■ **Task to complete**
Going through the data below, please show each line containing the string "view".
============
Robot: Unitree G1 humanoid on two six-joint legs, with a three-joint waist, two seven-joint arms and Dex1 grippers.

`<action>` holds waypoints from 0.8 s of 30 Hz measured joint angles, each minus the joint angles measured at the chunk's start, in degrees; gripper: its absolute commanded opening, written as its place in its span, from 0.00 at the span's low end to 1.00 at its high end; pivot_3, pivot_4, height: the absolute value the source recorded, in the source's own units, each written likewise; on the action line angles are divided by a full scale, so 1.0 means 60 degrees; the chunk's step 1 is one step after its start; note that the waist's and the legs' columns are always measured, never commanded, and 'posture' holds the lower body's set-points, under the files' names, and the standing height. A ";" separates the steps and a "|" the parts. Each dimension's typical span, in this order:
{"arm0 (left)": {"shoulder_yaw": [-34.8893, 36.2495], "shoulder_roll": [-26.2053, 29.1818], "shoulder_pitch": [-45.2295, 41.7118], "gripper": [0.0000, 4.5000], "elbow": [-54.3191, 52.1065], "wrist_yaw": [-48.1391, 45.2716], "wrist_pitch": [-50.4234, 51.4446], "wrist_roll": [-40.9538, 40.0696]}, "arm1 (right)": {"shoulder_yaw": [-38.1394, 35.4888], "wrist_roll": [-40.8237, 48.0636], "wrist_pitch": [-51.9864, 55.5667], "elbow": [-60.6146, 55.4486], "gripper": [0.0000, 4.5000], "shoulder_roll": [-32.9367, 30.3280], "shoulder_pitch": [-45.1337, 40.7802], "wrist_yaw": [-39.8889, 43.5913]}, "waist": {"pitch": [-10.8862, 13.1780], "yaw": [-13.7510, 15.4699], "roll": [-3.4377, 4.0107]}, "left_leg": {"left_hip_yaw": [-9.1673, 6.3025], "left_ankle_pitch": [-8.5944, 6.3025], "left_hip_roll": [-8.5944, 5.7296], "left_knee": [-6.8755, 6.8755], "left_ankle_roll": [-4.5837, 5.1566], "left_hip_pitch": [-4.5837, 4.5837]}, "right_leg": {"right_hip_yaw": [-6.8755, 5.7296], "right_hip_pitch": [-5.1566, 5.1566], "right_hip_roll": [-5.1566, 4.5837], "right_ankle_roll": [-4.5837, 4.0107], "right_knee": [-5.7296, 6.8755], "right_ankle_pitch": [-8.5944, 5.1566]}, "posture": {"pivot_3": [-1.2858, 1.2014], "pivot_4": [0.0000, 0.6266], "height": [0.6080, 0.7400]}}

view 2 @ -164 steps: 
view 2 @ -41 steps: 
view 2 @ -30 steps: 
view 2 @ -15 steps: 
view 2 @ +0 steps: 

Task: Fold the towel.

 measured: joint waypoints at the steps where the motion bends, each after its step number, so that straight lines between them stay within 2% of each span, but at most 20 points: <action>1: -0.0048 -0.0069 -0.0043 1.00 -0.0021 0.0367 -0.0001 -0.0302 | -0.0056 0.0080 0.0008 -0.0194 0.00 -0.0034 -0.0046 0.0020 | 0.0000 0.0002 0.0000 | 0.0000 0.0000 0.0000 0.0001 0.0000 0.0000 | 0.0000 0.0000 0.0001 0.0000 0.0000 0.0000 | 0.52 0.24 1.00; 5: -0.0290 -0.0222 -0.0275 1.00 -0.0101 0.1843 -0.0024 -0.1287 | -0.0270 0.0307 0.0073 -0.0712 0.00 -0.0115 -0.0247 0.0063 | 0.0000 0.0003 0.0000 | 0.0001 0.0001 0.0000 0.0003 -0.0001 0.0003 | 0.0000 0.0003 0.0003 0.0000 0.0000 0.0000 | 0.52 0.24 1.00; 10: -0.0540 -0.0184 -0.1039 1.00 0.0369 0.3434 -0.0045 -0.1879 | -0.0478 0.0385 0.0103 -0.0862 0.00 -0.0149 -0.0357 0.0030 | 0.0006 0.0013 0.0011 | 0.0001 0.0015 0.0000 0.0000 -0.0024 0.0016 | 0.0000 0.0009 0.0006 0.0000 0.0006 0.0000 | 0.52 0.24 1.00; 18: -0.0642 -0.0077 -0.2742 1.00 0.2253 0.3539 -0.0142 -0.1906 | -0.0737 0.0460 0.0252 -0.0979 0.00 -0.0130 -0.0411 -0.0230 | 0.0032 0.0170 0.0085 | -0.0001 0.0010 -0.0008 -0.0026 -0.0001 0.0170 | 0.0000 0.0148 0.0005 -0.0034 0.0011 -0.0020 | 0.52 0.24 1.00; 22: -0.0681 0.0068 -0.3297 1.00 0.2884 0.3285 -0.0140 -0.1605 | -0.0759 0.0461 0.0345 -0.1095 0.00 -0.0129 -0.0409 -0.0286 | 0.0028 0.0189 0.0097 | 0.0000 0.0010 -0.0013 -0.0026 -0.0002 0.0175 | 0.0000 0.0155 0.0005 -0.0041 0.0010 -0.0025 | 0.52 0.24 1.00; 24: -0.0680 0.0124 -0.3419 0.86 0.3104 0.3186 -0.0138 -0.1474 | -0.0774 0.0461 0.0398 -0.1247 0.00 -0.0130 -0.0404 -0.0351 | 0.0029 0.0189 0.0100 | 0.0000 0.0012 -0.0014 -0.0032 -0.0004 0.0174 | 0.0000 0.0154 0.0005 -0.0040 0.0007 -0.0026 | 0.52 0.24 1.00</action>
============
■ **Response**
view 2 @ -164 steps: 
view 2 @ -41 steps: 
view 2 @ -30 steps: 
view 2 @ -15 steps: 
view 2 @ +0 steps: 

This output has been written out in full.